§ About this task
Report back every line of the entries that contains "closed", exactly as written.

§ Exercise input
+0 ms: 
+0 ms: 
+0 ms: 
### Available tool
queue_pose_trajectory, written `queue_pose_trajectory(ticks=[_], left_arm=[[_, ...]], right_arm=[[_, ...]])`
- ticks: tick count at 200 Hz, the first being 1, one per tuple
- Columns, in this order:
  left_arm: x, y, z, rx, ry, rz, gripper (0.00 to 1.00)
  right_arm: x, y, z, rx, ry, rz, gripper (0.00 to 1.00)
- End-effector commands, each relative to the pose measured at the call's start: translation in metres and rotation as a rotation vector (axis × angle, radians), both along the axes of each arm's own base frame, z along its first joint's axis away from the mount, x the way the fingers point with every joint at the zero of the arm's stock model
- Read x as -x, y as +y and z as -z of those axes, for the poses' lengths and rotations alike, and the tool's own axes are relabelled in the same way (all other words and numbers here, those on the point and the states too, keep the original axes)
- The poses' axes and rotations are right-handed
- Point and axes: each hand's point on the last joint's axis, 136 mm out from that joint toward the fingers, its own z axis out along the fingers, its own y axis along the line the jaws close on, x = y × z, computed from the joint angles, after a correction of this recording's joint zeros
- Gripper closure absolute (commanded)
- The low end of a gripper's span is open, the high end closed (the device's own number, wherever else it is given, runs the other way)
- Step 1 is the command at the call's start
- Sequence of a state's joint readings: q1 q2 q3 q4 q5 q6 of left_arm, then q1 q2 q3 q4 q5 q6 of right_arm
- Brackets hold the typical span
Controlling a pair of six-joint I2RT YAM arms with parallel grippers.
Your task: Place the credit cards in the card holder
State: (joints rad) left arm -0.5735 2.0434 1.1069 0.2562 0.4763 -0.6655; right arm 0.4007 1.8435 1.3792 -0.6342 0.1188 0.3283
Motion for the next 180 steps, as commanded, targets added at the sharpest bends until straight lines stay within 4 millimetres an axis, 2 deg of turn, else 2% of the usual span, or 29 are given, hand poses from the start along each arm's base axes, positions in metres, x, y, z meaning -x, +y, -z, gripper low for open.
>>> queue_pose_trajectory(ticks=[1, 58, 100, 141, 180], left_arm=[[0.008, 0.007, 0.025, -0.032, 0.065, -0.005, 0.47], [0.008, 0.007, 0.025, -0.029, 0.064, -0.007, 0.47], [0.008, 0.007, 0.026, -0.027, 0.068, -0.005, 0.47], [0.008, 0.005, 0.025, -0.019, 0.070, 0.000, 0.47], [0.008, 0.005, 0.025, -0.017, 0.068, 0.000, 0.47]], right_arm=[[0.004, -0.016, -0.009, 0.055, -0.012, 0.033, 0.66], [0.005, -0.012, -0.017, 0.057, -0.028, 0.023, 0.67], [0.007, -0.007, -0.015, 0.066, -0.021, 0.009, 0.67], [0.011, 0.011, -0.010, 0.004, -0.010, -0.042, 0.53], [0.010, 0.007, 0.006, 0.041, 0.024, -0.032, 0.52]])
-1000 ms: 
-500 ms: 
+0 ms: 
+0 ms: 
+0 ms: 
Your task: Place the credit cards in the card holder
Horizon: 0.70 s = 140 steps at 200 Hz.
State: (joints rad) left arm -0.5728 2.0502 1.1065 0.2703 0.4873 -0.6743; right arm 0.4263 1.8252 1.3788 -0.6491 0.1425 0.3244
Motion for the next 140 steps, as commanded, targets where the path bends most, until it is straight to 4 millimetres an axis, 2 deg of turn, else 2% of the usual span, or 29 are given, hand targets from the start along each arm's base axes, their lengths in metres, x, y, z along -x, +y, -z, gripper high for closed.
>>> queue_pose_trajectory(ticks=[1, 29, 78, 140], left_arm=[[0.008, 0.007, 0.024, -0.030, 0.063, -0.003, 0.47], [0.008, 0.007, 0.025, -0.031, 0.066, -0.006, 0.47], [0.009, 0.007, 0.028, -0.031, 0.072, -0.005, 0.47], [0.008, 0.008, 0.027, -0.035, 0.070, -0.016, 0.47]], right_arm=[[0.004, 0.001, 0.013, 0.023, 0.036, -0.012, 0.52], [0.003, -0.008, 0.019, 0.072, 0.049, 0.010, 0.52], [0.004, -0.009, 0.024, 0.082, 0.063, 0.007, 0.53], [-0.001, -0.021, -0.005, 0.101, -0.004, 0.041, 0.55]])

§ Solution to the problem
- The low end of a gripper's span is open, the high end closed (the device's own number, wherever else it is given, runs the other way)
Motion for the next 140 steps, as commanded, targets where the path bends most, until it is straight to 4 millimetres an axis, 2 deg of turn, else 2% of the usual span, or 29 are given, hand targets from the start along each arm's base axes, their lengths in metres, x, y, z along -x, +y, -z, gripper high for closed.

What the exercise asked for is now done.